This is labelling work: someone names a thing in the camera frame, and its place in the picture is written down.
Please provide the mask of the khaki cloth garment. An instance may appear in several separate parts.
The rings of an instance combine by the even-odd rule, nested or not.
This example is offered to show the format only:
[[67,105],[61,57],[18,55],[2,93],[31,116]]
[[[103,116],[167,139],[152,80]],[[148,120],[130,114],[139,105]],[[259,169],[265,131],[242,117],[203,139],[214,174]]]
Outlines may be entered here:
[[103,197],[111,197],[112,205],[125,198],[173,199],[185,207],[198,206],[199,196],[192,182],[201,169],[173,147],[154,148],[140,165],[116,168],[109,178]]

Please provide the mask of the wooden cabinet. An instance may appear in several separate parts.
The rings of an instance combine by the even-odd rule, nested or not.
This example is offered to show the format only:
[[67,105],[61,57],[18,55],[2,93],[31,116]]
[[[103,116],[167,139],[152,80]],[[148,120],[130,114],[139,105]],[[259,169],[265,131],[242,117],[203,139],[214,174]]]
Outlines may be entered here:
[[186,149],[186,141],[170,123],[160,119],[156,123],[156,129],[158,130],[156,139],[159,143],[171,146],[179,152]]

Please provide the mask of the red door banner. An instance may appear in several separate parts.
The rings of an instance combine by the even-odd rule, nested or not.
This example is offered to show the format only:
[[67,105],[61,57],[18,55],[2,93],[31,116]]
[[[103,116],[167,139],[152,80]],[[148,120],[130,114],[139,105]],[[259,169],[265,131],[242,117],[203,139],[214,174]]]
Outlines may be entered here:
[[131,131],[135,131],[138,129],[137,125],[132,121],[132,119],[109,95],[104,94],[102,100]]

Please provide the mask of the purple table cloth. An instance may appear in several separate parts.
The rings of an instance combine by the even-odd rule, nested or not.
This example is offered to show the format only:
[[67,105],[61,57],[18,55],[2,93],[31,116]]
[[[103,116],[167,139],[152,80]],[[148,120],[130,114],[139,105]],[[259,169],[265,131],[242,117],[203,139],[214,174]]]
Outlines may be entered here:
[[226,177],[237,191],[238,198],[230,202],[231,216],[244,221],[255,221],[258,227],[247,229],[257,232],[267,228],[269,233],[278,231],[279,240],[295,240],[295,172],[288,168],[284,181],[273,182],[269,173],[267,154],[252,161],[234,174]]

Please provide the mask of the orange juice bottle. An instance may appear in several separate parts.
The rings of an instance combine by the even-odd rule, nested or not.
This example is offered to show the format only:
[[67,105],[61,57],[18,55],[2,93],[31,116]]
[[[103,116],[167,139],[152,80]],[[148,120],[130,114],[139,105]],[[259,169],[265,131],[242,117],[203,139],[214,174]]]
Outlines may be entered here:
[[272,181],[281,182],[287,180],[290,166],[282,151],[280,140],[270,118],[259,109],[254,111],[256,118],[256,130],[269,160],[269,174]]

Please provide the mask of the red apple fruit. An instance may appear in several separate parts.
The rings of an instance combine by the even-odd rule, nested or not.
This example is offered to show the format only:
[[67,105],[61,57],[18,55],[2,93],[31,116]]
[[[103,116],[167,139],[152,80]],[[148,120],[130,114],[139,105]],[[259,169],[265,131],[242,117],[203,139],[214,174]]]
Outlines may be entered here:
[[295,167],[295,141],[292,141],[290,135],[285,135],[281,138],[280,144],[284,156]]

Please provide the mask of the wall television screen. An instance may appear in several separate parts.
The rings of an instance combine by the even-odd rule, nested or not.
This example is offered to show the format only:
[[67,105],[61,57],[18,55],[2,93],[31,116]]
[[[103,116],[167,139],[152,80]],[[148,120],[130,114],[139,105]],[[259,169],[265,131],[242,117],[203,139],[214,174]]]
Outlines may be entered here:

■ Instructions to follow
Would you please copy the material above exactly, with nothing left out?

■ Written answer
This is labelling work: someone names a thing in the camera frame, and its place in the picture is written down.
Please provide the mask of the khaki cloth garment. An instance may appear in several separate parts.
The rings of an instance combine by the even-odd rule, nested or not.
This example is offered to show the format only:
[[67,105],[61,57],[18,55],[2,93],[31,116]]
[[[103,116],[167,139],[152,80]],[[148,120],[130,114],[139,105]],[[259,169],[265,131],[242,117],[203,139],[214,174]]]
Outlines may be entered here:
[[103,197],[111,197],[112,205],[125,198],[173,199],[185,207],[198,206],[199,196],[192,182],[201,169],[173,147],[154,148],[140,165],[116,168],[109,178]]

Please provide the mask of the wooden cabinet. An instance may appear in several separate parts.
The rings of an instance combine by the even-odd rule, nested or not.
This example is offered to show the format only:
[[67,105],[61,57],[18,55],[2,93],[31,116]]
[[[103,116],[167,139],[152,80]],[[148,120],[130,114],[139,105]],[[259,169],[265,131],[242,117],[203,139],[214,174]]]
Outlines may be entered here:
[[186,149],[186,141],[170,123],[160,119],[156,123],[156,129],[158,130],[156,139],[159,143],[171,146],[179,152]]

Please provide the mask of the red door banner. An instance may appear in several separate parts.
The rings of an instance combine by the even-odd rule, nested or not.
This example is offered to show the format only:
[[67,105],[61,57],[18,55],[2,93],[31,116]]
[[[103,116],[167,139],[152,80]],[[148,120],[130,114],[139,105]],[[259,169],[265,131],[242,117],[203,139],[214,174]]]
Outlines may be entered here:
[[131,131],[135,131],[138,129],[137,125],[132,121],[132,119],[109,95],[104,94],[102,100]]

Please provide the mask of the purple table cloth. An instance may appear in several separate parts.
The rings of an instance combine by the even-odd rule, nested or not.
This example is offered to show the format only:
[[67,105],[61,57],[18,55],[2,93],[31,116]]
[[[103,116],[167,139],[152,80]],[[148,120],[130,114],[139,105]],[[259,169],[265,131],[242,117],[203,139],[214,174]]]
Outlines may be entered here:
[[226,177],[237,191],[238,198],[230,202],[231,216],[244,221],[255,221],[258,227],[247,229],[257,232],[267,228],[269,233],[278,231],[279,240],[295,240],[295,172],[288,168],[284,181],[273,182],[269,173],[267,154],[252,161],[234,174]]

Please provide the mask of the orange juice bottle. An instance may appear in several separate parts.
The rings of an instance combine by the even-odd rule, nested or not.
This example is offered to show the format only:
[[67,105],[61,57],[18,55],[2,93],[31,116]]
[[[103,116],[167,139],[152,80]],[[148,120],[130,114],[139,105]],[[259,169],[265,131],[242,117],[203,139],[214,174]]]
Outlines may be entered here:
[[272,181],[281,182],[287,180],[290,166],[282,151],[280,140],[270,118],[259,109],[254,111],[256,118],[256,130],[269,160],[269,174]]

Please provide the mask of the red apple fruit. An instance may appear in several separate parts.
The rings of an instance combine by the even-odd rule, nested or not.
This example is offered to show the format only:
[[67,105],[61,57],[18,55],[2,93],[31,116]]
[[[103,116],[167,139],[152,80]],[[148,120],[130,114],[139,105]],[[259,169],[265,131],[242,117],[203,139],[214,174]]]
Outlines may be entered here:
[[295,167],[295,141],[292,141],[290,135],[285,135],[281,138],[280,144],[284,156]]

Please provide the mask of the wall television screen. An instance may appear in several separate parts.
The rings of an instance combine by the even-odd rule, nested or not.
This example is offered to show the format only:
[[67,105],[61,57],[18,55],[2,93],[31,116]]
[[[103,116],[167,139],[152,80]],[[148,120],[130,114],[139,105]],[[259,169],[265,131],[242,117],[203,139],[214,174]]]
Outlines may be entered here:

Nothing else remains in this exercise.